Smoke flavors come in many forms. This offers variety, but comes with the challenge of understanding when to use one over the other.
“The majority of the time the delivery method, either through the seasoning, into the meat block, drenched on product, or atomized in the smokehouse, can seem straight forward,” said Christopher Rodrigues, culinary council member at LifeSpice. “But there are inevitably snags that can be frustrating, but present learnings on best uses, a trial and error of sorts.
“Liquid smoke comes in water- and fat-soluble forms,” Rodrigues says. “Water-soluble smokes can be applied directly to the meat block at many different stages. Fat-soluble smokes can be used very similarly, with the added benefit of being plated on the seasoning side prior to going into the meat block. This can be beneficial because there is less processing needed at the manufacturing facility and less user error.
“Dried or plated versions of smoke are better implemented through a seasoning blend and used on a ground or chopped and formed product, as whole muscle applications can have aversions to absorbing the carrier leaving a residue that may be unwanted."
Some smoke ingredients contribute functional benefits to meat and poultry applications, including possibly extending shelf life and combating spoilage.
“Smoke is a multi-dimensional ingredient, which in addition to imparting the familiar attributes of aroma, color and flavor, contains naturally occurring compounds that inhibit both oxidative rancidity and certain classes of known spoilage and pathogenic bacteria,” Mr. Johnson said. “This may extend shelf life and flavor stability during storage and distribution.”
Smoke and grill flavors also assist with adding flavor to meat analogs. This appears to be helpful in improving the taste of the growing category of plant-based meat products now on the market.
“Consumers have become accustomed to a certain flavor profile and when they go meatless," Mr. Schissler said. "They still expect that flavor profile."

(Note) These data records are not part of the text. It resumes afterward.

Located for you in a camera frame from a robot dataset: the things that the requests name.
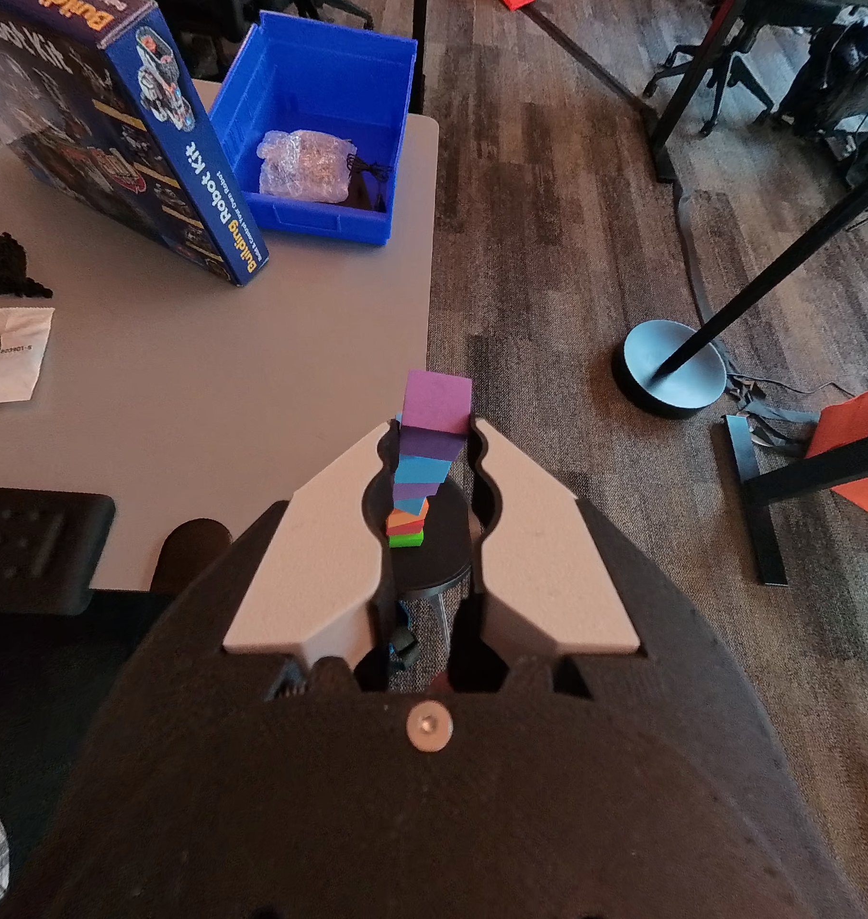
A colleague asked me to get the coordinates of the blue plastic bin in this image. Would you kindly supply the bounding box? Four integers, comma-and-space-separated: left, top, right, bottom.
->
210, 11, 418, 247

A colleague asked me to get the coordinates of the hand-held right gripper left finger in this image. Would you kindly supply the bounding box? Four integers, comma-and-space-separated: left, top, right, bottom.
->
221, 420, 401, 694

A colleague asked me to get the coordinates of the black table foot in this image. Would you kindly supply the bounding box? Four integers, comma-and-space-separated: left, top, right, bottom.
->
723, 414, 868, 586

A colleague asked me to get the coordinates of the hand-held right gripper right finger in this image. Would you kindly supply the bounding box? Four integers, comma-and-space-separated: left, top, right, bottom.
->
452, 416, 643, 694

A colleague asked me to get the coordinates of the black pole with round base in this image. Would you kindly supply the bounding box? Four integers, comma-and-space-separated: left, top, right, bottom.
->
612, 165, 868, 419

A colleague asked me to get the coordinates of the black cable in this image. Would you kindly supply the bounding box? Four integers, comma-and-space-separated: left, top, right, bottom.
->
344, 154, 395, 213

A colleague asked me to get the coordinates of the black table leg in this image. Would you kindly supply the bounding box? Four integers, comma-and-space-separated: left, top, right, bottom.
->
649, 0, 761, 182

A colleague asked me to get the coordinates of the dark backpack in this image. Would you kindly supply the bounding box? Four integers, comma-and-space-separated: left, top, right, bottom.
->
775, 0, 868, 191

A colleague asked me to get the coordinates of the purple foam cube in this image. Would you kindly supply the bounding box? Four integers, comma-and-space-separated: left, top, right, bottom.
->
404, 370, 473, 435
400, 427, 467, 460

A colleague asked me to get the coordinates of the bubble wrap bundle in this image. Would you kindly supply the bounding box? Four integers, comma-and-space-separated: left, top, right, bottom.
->
256, 129, 359, 205

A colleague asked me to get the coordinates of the black office chair base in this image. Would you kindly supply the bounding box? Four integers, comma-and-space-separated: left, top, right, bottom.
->
642, 39, 776, 137

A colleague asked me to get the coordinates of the bright blue bag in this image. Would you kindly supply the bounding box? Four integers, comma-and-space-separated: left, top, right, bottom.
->
389, 602, 417, 670

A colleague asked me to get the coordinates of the black perforated pad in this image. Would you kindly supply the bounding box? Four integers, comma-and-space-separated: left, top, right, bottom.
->
0, 488, 115, 615

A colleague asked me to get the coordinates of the blue robot kit box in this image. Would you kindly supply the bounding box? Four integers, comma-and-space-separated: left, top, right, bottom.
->
0, 0, 270, 288

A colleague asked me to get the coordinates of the orange traffic cone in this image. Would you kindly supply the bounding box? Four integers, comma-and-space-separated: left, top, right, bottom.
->
803, 382, 868, 528

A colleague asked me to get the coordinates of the clear plastic parts bag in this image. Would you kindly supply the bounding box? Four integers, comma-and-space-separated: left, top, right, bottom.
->
0, 307, 55, 406

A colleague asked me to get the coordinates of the black perforated building plate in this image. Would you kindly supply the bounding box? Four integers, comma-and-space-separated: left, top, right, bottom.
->
0, 233, 53, 299

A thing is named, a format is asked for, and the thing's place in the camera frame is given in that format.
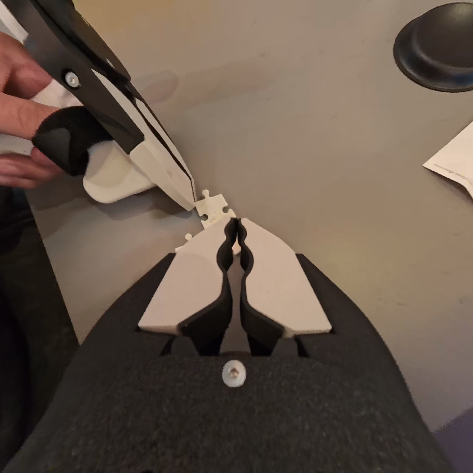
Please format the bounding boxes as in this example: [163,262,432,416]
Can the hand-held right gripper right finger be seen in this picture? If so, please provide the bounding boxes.
[237,218,332,355]

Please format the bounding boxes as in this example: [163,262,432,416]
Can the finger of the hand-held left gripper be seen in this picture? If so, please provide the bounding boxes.
[92,70,196,211]
[126,85,193,182]

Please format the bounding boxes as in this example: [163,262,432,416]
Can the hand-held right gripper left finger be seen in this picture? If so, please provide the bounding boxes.
[138,218,237,355]

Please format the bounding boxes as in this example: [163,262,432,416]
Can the white puzzle piece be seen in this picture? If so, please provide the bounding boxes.
[175,232,241,256]

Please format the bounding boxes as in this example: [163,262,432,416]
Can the teal faced puzzle piece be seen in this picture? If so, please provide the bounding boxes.
[195,189,237,228]

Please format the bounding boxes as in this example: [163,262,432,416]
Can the white printed instruction leaflet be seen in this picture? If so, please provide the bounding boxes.
[422,121,473,200]

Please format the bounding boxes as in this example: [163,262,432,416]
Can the person's left hand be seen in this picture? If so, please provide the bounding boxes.
[0,31,65,189]

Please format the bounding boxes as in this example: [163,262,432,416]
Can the person's dark grey garment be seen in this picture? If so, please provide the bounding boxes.
[0,186,80,473]

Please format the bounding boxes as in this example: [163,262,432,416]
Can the black round stand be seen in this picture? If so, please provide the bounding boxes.
[393,2,473,93]

Smoke flavors may assist with improving the taste of plant-based meat alternatives, in particular patties and sausages. Usage levels may be reduced, as plant-based products tend to be higher in moisture and lower in fat than their meat and poultry counterparts. This often results in increased flavor intensity.
“Seasoning companies have a great opportunity to enhance these alternate proteins to improve on acceptability,” Mr. Rodrigues said. “Counterintuitively, the goal on the seasoning side will not always be to make the plant-based protein taste like meat, as the base consumer can still have aversions to rich meaty notes through association. Within those parameters there is still a lot of room for making really delicious umami rich flavors within these plant-based protein systems to deliver to the growing expectations of the consumer.”